What you have to do - Would you reproduce exactly the lines below from the one holding "Surface normal at" through the one holding "This document holds", inclusive, and no others?

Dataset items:
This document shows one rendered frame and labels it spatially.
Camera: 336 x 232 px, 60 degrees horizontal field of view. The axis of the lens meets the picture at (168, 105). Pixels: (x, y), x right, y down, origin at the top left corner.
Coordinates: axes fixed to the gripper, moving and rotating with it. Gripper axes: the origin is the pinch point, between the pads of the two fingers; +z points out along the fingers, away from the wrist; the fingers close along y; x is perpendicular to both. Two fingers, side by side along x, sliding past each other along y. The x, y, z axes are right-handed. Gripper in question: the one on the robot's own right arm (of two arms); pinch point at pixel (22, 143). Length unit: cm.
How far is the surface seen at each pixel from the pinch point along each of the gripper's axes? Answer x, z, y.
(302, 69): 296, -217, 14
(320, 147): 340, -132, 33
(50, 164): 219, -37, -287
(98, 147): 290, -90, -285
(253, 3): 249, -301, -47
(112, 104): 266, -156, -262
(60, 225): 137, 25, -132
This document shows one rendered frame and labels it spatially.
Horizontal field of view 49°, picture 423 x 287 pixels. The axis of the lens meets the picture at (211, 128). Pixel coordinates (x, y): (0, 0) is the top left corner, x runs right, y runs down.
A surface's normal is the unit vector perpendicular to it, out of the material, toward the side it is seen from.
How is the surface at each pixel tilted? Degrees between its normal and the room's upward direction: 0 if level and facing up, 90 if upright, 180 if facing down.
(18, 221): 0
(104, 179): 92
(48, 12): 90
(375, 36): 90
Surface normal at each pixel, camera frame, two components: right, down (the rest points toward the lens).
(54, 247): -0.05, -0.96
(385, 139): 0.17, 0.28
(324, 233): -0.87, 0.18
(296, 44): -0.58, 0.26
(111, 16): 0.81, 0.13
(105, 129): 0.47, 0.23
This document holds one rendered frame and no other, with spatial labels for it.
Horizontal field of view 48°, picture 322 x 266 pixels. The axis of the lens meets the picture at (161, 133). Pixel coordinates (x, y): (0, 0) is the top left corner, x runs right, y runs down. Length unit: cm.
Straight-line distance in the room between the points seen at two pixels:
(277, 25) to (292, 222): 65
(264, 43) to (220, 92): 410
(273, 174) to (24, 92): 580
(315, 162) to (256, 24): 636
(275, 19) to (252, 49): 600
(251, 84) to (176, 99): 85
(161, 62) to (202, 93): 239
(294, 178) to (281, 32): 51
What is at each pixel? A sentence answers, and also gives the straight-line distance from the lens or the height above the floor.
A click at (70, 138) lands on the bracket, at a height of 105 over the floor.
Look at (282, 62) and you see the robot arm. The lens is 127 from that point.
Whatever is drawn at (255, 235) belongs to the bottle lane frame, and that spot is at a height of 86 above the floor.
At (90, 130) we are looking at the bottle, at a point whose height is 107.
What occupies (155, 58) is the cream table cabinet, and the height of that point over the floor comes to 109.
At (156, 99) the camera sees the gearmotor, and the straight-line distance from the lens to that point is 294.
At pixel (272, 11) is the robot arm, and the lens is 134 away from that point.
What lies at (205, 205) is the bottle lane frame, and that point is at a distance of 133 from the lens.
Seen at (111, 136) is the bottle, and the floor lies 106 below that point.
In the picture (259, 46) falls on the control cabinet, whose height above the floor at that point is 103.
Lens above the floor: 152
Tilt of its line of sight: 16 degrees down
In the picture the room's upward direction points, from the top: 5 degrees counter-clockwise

Solution for this exercise -
Surface normal at each pixel, camera frame, two components: right, down (the rest points toward the lens).
(54, 247): -0.05, -0.96
(385, 139): 0.17, 0.28
(324, 233): -0.87, 0.18
(296, 44): -0.58, 0.26
(111, 16): 0.81, 0.13
(105, 129): 0.47, 0.23
This document holds one rendered frame and no other, with spatial labels for it.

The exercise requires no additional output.